I are doing picture of rock, yay


----------



## StripesTDC (Feb 10, 2008)

*RE: FA: United - Art Wanted!*

oh, i've just submitted a pic that fits the topic 3 days ago : O
but if i understand it well, i can send that also ^^ can i?
or maybe i'll do one more : great theme btw.


----------



## Dragoneer (Feb 10, 2008)

*RE: FA: United - Art Wanted!*



			
				StripesTDC said:
			
		

> oh, i've just submitted a pic that fits the topic 3 days ago : O
> but if i understand it well, i can send that also ^^ can i?
> or maybe i'll do one more : great theme btw.


Sure can.


----------



## Dragoneer (Feb 10, 2008)

*RE: FA: United - Art Wanted!*



			
				wereblood said:
			
		

> Are there any sort of prizes or are you guys just expecting free art?
> 
> No offense or anything, it's just the word contest connects with prizes.

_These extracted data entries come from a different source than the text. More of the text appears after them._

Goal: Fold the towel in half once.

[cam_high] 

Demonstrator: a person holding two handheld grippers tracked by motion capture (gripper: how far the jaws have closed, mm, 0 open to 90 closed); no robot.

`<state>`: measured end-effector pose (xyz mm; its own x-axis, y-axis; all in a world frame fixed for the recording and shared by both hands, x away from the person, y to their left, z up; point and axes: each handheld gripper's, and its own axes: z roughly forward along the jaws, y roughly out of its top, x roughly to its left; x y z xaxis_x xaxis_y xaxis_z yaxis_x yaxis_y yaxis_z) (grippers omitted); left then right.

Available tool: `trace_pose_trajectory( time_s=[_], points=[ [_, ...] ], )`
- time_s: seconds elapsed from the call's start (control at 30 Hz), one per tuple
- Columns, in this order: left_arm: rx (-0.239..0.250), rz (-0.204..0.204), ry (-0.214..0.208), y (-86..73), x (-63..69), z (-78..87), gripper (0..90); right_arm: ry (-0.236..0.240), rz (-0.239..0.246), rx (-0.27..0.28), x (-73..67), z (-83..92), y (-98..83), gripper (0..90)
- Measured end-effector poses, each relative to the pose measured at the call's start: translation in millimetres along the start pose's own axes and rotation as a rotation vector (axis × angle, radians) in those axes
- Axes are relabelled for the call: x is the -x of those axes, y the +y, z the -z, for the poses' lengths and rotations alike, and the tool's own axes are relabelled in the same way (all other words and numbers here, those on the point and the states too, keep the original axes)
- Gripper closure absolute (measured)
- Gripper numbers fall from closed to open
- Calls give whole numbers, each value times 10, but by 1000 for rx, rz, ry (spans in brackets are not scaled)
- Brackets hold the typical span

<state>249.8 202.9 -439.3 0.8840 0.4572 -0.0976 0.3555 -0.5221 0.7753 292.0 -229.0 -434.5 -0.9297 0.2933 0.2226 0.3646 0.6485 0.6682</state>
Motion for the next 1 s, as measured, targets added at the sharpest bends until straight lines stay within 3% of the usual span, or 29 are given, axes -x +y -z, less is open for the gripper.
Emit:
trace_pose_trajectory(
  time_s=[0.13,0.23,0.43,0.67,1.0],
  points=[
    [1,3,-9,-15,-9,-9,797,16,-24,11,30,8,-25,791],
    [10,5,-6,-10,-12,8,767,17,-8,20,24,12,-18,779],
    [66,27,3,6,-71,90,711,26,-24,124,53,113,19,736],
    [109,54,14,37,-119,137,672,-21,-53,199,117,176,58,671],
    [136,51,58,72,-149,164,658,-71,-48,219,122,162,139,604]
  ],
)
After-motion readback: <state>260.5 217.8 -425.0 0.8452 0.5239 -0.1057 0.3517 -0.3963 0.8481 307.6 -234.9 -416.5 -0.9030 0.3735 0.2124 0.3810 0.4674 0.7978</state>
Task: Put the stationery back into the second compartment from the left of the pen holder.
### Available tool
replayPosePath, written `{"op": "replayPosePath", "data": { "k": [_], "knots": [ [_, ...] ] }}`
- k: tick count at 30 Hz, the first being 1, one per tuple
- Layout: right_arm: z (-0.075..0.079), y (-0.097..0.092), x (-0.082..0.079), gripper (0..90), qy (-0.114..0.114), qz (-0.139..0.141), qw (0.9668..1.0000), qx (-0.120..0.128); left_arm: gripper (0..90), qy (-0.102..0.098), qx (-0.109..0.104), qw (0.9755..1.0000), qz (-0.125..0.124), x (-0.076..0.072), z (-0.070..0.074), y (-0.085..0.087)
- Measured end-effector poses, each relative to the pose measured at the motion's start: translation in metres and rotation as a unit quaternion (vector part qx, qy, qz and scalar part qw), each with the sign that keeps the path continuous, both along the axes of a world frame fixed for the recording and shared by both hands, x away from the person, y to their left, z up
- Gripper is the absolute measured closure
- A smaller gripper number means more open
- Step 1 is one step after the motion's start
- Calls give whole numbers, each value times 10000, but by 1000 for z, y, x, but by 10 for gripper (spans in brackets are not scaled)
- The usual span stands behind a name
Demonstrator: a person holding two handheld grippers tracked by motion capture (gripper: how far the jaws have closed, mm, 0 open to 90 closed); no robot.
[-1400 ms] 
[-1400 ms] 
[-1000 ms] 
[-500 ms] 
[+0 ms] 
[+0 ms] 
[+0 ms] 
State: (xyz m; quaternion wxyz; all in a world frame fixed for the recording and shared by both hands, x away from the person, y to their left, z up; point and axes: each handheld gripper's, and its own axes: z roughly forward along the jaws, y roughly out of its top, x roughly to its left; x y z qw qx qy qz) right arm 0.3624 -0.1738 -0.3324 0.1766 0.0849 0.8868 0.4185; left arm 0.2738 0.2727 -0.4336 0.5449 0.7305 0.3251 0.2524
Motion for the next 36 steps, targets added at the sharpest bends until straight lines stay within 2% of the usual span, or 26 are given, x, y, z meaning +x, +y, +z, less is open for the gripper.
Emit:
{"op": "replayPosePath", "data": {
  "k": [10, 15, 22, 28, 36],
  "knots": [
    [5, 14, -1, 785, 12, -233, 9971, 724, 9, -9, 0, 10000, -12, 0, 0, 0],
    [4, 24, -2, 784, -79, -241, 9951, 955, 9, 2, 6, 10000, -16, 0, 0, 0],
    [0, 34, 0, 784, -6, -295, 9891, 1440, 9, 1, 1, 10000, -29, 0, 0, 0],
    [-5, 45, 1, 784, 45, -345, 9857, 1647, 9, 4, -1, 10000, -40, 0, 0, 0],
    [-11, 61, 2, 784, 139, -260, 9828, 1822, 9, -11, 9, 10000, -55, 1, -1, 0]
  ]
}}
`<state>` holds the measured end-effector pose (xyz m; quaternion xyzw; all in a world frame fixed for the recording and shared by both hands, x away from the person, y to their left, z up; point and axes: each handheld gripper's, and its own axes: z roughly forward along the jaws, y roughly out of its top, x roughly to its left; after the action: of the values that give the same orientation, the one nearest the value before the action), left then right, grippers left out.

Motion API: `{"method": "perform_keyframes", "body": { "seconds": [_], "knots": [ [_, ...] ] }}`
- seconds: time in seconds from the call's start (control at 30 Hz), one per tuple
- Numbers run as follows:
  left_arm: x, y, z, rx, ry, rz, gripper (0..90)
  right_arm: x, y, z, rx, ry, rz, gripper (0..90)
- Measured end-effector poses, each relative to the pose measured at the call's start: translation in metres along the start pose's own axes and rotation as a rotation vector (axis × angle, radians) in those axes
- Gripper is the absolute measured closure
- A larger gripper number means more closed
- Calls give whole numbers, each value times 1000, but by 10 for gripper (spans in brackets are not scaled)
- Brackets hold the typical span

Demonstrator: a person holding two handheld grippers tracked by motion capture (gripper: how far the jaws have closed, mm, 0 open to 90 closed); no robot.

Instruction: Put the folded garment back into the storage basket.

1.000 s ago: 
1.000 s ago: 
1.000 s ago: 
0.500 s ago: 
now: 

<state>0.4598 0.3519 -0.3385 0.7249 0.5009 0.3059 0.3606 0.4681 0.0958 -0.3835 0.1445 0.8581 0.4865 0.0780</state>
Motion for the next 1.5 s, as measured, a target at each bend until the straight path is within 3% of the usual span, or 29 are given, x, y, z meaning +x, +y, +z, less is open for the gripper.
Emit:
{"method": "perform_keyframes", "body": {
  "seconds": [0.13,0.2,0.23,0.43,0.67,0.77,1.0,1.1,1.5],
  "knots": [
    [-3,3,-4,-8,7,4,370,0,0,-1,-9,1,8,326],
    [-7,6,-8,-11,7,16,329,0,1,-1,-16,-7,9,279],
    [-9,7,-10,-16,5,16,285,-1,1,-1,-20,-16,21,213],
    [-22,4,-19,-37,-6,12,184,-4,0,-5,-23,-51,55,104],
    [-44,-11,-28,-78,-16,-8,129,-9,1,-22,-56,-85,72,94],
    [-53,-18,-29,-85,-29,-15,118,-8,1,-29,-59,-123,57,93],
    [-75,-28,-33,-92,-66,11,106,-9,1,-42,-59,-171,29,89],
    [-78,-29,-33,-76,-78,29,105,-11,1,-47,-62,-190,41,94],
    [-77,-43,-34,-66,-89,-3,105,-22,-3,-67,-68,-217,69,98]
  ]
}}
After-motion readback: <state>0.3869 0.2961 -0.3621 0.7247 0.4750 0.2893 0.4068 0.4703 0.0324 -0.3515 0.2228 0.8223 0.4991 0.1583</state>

Well, it's a chance to get yer art seen and featured on the con-site. Nothing is available for prizes this time around, but any art submit to the website will be available in our upcoming contest, which will have prizes, and will allow you use the same art you submit for this one. 

Oh yes.


----------



## Ryunohito (Feb 11, 2008)

*RE: FA: United - Art Wanted!*

So uh. where do we enter the pics at?


----------



## shebawolf145 (Feb 11, 2008)

*RE: FA: United - Art Wanted!*

full color no background? thats my specialty! but rock band stuff....I can't draw worth crap...but hey i'll give it a go anyways!


----------



## Dragoneer (Feb 11, 2008)

*RE: FA: United - Art Wanted!*



			
				Ryunohito said:
			
		

> So uh. where do we enter the pics at?


E-mail them to me at dragoneer@thedragoneer.com.


----------



## Sylvine (Feb 12, 2008)

*RE: FA: United - Art Wanted!*

Is there a deadline in sight? 

Edit: Oh God, I'm so blind. Thanks for not whacking me on the head with a hammer. I'd sooo deserve that x) 

~Sylv


----------



## Dragoneer (Feb 12, 2008)

*RE: FA: United - Art Wanted!*



			
				Sylvine said:
			
		

> Is there a deadline in sight?
> 
> ~Sylv


Per the rules above, all art must be in by March 21st, 2008.


----------



## Kyoujin (Feb 12, 2008)

*RE: FA: United - Art Wanted!*

Give our con sum moar lovinz! <3


----------



## Metal-Kitty (Feb 12, 2008)

*RE: FA: United - Art Wanted!*

.. :O I want to be a part of this!


----------



## Silnat (Feb 13, 2008)

*RE: FA: United - Art Wanted!*

Can Graphic Designer participate?


----------



## Occoris (Feb 13, 2008)

*RE: FA: United - Art Wanted!*

waitwaitwaitwait.

I can put in any character, of do ya wanna keep it mostly feder, or O-o ?


----------



## Valkyrion The Wolf (Feb 16, 2008)

*RE: FA: United - Art Wanted!*

Same question as Occoris. Will we be able to choose any character as long as it's a rock-related piece of artwork, or must it be something more especifical? Will attempt to participate. Thanks.


----------



## Luna_Redmoon (Feb 16, 2008)

*RE: FA: United - Art Wanted!*

would we be allowed to enter here an inked drawing then allow someone else to colour it? partial credit to each?


----------



## Cosaco (Feb 19, 2008)

*RE: FA: United - Art Wanted!*

So we donate a pic, you put it in the website and what rights over our work are we giving you?

Just curious :3


----------



## Dragoneer (Feb 19, 2008)

*RE: FA: United - Art Wanted!*



			
				Cosaco said:
			
		

> So we donate a pic, you put it in the website and what rights over our work are we giving you?
> 
> Just curious :3


Rights to display it on the FAU website, and if we like it enough, we may ask you to use it in our newsletters.


----------



## Dragoneer (Feb 19, 2008)

*RE: FA: United - Art Wanted!*



			
				Luna_Redmoon said:
			
		

> would we be allowed to enter here an inked drawing then allow someone else to colour it? partial credit to each?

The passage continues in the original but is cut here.